• Raw data

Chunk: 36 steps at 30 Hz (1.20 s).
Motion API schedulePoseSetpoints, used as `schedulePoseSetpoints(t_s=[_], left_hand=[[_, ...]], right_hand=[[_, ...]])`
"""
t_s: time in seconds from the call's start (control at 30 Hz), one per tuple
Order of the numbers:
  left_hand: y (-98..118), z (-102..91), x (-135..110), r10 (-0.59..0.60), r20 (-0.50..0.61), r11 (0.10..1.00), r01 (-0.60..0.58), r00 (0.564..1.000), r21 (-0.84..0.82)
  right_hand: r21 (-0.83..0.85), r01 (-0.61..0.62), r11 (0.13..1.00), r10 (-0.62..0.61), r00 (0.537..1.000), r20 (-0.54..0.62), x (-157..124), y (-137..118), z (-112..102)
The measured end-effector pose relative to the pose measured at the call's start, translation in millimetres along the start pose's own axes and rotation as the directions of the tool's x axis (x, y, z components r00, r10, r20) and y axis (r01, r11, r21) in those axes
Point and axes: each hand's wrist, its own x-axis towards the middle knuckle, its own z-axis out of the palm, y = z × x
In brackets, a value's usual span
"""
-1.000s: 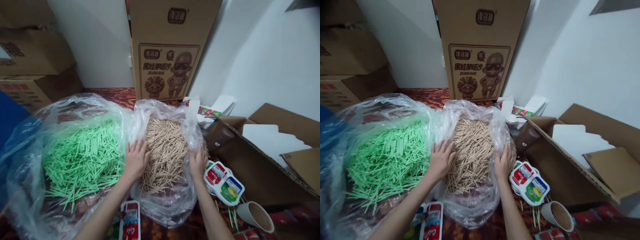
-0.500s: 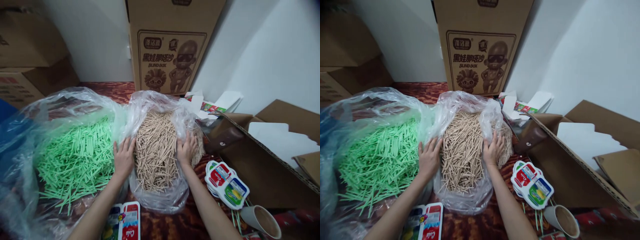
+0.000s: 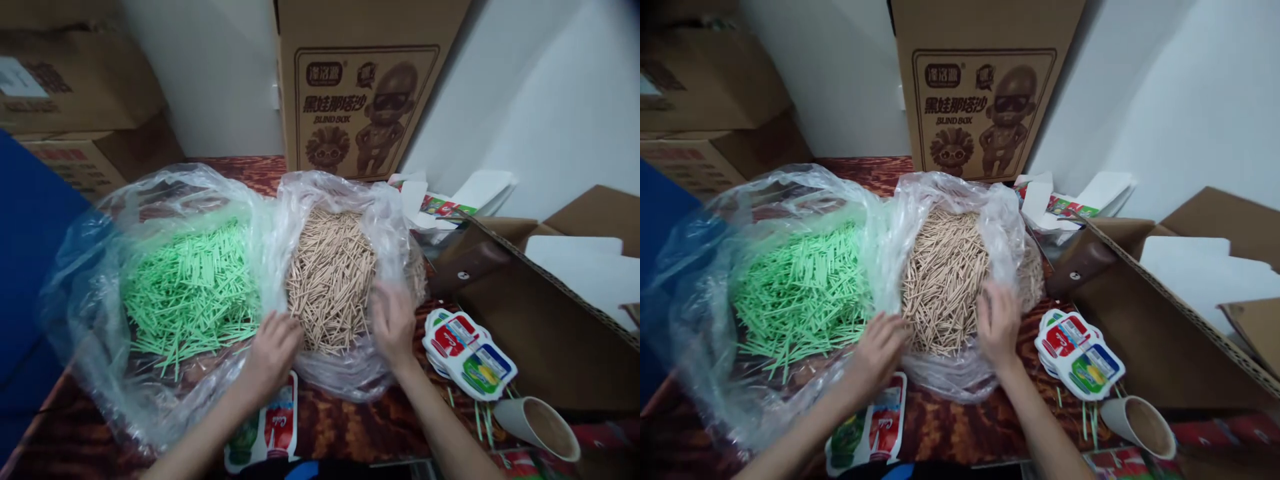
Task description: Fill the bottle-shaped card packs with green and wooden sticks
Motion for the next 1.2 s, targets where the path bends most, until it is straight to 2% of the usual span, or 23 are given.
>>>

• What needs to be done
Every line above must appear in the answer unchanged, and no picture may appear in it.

• Result of this exercise
Chunk: 36 steps at 30 Hz (1.20 s).
Motion API schedulePoseSetpoints, used as `schedulePoseSetpoints(t_s=[_], left_hand=[[_, ...]], right_hand=[[_, ...]])`
"""
t_s: time in seconds from the call's start (control at 30 Hz), one per tuple
Order of the numbers:
  left_hand: y (-98..118), z (-102..91), x (-135..110), r10 (-0.59..0.60), r20 (-0.50..0.61), r11 (0.10..1.00), r01 (-0.60..0.58), r00 (0.564..1.000), r21 (-0.84..0.82)
  right_hand: r21 (-0.83..0.85), r01 (-0.61..0.62), r11 (0.13..1.00), r10 (-0.62..0.61), r00 (0.537..1.000), r20 (-0.54..0.62), x (-157..124), y (-137..118), z (-112..102)
The measured end-effector pose relative to the pose measured at the call's start, translation in millimetres along the start pose's own axes and rotation as the directions of the tool's x axis (x, y, z components r00, r10, r20) and y axis (r01, r11, r21) in those axes
Point and axes: each hand's wrist, its own x-axis towards the middle knuckle, its own z-axis out of the palm, y = z × x
In brackets, a value's usual span
"""
-1.000s: 
-0.500s: 
+0.000s: 
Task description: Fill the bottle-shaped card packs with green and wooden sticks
Motion for the next 1.2 s, targets where the path bends most, until it is straight to 2% of the usual span, or 23 are given.
>>>

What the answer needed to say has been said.